▶ _EXERCISE GOAL_: Would you return exactly the lines from the top of the data below through the one containing "Is there any right robot", leaving out the pictures?

▶ _Dataset items_:
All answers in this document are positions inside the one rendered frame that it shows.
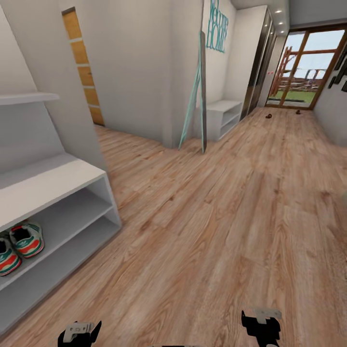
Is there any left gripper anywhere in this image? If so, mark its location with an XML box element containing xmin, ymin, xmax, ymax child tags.
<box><xmin>58</xmin><ymin>321</ymin><xmax>102</xmax><ymax>347</ymax></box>

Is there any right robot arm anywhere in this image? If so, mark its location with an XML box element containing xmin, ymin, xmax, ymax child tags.
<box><xmin>241</xmin><ymin>307</ymin><xmax>281</xmax><ymax>347</ymax></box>

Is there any gym shoe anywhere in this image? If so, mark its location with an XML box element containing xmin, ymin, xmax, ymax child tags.
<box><xmin>0</xmin><ymin>231</ymin><xmax>23</xmax><ymax>276</ymax></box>
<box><xmin>10</xmin><ymin>218</ymin><xmax>44</xmax><ymax>259</ymax></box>

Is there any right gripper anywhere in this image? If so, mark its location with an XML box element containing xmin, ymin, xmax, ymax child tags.
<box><xmin>241</xmin><ymin>311</ymin><xmax>280</xmax><ymax>341</ymax></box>

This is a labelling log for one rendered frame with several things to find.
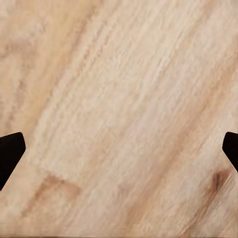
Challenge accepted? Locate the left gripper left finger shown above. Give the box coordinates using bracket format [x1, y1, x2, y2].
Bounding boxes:
[0, 132, 26, 192]

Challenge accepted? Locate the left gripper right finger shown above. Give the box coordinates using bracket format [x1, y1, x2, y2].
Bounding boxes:
[222, 132, 238, 172]

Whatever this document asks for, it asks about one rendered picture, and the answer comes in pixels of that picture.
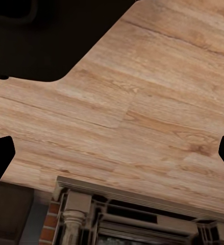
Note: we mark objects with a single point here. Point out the cabinet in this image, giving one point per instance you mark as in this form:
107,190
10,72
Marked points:
15,205

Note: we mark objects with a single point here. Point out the wood fireplace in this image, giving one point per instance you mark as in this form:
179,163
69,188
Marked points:
92,214

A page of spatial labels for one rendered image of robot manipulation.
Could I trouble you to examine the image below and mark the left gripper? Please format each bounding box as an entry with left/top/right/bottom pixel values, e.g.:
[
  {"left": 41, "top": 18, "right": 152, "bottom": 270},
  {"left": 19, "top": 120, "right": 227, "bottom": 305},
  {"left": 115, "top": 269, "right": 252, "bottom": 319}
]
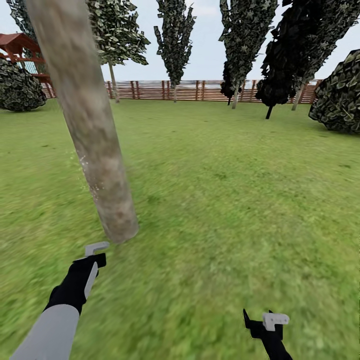
[{"left": 90, "top": 253, "right": 107, "bottom": 268}]

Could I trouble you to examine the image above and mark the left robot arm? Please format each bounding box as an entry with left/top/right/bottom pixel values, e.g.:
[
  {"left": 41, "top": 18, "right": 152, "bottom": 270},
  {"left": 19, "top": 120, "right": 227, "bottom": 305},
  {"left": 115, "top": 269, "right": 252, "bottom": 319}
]
[{"left": 8, "top": 241, "right": 110, "bottom": 360}]

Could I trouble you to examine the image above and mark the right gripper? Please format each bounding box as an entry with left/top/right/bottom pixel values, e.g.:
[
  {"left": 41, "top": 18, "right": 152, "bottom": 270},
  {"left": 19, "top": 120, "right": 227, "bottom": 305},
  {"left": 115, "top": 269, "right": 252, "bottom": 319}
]
[{"left": 243, "top": 309, "right": 283, "bottom": 351}]

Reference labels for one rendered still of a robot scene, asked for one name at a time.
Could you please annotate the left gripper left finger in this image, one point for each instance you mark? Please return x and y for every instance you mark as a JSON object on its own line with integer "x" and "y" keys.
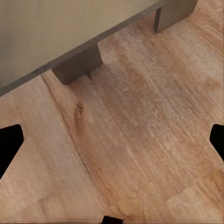
{"x": 11, "y": 139}

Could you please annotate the coffee table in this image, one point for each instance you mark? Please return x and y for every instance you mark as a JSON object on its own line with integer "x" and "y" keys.
{"x": 62, "y": 35}

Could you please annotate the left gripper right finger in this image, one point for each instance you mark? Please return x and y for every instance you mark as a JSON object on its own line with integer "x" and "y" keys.
{"x": 217, "y": 139}

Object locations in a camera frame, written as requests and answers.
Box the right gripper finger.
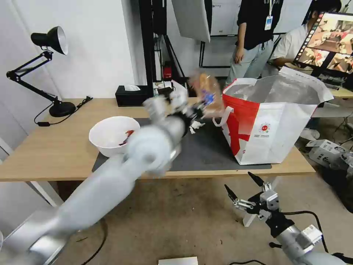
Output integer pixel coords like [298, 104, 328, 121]
[247, 171, 272, 193]
[224, 184, 256, 212]

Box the clear bread bag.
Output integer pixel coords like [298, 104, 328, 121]
[188, 70, 225, 119]

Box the white plastic bag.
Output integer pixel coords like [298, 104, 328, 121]
[170, 79, 191, 98]

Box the red and white takeout bag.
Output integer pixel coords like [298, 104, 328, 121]
[212, 66, 335, 166]

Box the black bag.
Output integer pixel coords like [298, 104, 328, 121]
[321, 150, 353, 213]

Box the crumpled white tissue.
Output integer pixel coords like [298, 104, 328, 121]
[188, 120, 206, 135]

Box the dark grey desk mat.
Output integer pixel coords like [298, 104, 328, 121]
[92, 117, 273, 172]

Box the black tissue box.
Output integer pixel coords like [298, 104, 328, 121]
[115, 84, 149, 107]

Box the grey cardboard box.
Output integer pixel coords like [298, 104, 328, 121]
[306, 139, 347, 167]

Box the black metal stand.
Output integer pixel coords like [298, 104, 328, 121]
[138, 0, 188, 93]

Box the white bowl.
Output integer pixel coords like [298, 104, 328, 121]
[89, 116, 140, 157]

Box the white robot front shell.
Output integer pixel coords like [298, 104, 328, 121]
[158, 256, 199, 265]

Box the white reflector panel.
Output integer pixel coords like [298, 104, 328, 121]
[171, 0, 211, 43]

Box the standing person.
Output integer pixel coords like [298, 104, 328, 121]
[225, 0, 285, 86]

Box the seated person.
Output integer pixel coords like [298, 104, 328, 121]
[267, 0, 342, 70]

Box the wooden table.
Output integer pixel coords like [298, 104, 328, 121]
[0, 97, 316, 208]

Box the computer monitor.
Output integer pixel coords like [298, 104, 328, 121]
[293, 12, 353, 74]

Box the black desk lamp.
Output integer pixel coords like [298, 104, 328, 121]
[6, 26, 76, 117]

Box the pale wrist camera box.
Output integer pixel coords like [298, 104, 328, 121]
[259, 189, 279, 213]

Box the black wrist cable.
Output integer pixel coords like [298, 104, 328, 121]
[269, 210, 331, 253]

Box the black lamp cable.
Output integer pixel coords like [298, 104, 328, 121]
[34, 95, 93, 127]

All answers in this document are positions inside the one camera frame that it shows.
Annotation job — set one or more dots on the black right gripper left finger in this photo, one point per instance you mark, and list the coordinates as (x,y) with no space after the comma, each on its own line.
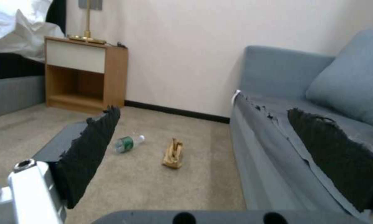
(84,149)

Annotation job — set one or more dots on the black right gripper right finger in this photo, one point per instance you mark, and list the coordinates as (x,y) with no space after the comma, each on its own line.
(335,154)

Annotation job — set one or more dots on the crumpled brown paper garbage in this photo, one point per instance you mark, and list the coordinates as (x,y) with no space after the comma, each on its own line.
(173,154)

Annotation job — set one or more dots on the clear plastic bottle green label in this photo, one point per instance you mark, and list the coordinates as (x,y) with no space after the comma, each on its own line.
(127,143)

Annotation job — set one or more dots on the blue sofa cushion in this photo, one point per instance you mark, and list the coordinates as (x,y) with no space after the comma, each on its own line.
(345,86)

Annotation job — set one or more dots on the grey bed base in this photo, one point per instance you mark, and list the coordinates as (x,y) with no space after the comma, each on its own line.
(15,93)

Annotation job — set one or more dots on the wooden nightstand with white drawer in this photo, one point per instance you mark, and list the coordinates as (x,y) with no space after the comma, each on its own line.
(80,56)

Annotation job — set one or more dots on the black baseboard strip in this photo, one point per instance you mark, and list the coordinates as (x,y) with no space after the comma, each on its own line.
(180,110)

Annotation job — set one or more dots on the blue fabric sofa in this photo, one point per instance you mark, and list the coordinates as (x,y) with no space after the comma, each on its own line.
(267,70)

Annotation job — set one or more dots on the small black item on nightstand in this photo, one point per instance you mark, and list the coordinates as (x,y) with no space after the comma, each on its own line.
(121,44)

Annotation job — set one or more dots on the brass table lamp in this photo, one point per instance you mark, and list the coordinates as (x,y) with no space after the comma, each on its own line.
(87,23)

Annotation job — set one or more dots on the white crumpled bedding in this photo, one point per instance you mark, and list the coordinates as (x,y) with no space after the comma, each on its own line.
(21,30)

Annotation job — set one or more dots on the black headboard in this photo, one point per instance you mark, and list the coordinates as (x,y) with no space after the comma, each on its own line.
(56,14)

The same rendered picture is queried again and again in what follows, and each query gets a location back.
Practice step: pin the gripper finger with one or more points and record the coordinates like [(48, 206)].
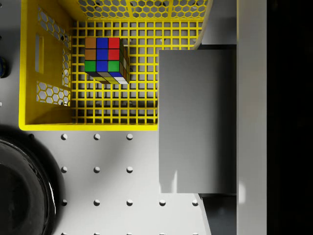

▶ _TASK ANSWER_:
All answers in this document are positions inside the one rendered frame that it shows.
Is there any left gripper anywhere in this image? If so, mark its location with an XML box element containing xmin, ymin, xmax, ymax child tags.
<box><xmin>58</xmin><ymin>321</ymin><xmax>102</xmax><ymax>347</ymax></box>

Is there any right robot arm anywhere in this image? If so, mark its location with an XML box element containing xmin, ymin, xmax, ymax child tags.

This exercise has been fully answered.